- _Data for this task_
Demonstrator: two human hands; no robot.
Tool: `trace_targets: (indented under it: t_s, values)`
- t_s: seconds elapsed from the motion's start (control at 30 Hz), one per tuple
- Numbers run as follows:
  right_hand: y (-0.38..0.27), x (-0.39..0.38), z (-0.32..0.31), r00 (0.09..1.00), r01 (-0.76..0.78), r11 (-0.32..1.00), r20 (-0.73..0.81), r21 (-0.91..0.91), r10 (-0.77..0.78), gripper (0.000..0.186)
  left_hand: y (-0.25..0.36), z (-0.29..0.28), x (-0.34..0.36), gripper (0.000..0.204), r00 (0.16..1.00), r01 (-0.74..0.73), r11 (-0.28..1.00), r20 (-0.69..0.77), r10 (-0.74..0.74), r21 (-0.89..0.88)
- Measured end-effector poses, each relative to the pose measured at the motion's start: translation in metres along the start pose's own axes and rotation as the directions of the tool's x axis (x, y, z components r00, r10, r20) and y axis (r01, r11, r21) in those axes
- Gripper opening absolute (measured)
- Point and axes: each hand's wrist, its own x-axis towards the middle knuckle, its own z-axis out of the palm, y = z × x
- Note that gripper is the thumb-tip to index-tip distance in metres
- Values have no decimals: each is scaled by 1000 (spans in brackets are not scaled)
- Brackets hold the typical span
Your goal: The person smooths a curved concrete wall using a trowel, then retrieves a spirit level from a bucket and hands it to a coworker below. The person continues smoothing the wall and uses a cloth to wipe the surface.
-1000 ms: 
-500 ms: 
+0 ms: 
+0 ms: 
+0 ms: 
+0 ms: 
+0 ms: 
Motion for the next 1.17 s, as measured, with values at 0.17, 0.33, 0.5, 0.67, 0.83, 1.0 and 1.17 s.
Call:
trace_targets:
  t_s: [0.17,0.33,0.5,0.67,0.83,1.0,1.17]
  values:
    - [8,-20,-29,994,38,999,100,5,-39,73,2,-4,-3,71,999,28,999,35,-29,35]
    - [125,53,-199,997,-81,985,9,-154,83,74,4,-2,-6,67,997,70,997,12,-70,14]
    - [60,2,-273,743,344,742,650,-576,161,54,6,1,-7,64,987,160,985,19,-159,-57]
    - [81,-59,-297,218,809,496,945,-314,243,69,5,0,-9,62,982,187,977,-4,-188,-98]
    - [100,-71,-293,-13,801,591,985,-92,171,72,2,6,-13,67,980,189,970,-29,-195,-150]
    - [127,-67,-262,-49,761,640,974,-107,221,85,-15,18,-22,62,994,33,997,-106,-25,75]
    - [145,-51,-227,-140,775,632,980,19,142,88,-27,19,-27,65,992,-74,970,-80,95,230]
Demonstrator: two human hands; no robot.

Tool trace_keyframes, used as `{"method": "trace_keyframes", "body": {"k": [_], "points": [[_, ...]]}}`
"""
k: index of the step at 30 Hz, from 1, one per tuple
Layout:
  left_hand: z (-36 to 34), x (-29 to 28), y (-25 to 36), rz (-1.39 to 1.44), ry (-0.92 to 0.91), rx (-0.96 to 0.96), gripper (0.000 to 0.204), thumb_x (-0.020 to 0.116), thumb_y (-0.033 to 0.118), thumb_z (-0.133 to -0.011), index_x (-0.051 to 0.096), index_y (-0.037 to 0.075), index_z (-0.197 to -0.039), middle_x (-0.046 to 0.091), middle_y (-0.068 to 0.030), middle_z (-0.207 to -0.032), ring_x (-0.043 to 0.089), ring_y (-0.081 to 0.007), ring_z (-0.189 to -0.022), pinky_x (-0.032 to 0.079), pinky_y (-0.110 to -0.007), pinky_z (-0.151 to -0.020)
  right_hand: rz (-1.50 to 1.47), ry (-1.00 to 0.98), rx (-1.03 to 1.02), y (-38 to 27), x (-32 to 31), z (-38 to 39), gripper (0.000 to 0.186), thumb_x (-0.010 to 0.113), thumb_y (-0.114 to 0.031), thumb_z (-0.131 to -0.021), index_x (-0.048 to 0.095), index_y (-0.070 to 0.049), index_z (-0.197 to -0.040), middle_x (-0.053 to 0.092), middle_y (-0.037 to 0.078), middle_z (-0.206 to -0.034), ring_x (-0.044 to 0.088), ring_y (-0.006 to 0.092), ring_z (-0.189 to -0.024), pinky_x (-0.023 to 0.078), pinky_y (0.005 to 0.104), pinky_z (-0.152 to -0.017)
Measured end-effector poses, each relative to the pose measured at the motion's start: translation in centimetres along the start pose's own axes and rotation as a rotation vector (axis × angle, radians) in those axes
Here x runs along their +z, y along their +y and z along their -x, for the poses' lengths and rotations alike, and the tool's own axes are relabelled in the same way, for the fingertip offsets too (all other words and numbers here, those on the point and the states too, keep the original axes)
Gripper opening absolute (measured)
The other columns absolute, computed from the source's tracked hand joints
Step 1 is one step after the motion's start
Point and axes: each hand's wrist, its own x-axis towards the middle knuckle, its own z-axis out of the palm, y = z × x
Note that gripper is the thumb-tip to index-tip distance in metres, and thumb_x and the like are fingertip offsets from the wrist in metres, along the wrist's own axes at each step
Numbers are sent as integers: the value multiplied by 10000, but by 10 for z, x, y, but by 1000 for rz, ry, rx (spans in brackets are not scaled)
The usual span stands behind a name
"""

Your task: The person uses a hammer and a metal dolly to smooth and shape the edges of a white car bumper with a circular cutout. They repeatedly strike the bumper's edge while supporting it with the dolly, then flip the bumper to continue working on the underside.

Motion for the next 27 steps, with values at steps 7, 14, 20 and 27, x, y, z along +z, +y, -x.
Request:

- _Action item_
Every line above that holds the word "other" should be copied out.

- _Reply_
Here x runs along their +z, y along their +y and z along their -x, for the poses' lengths and rotations alike, and the tool's own axes are relabelled in the same way, for the fingertip offsets too (all other words and numbers here, those on the point and the states too, keep the original axes)
The other columns absolute, computed from the source's tracked hand joints

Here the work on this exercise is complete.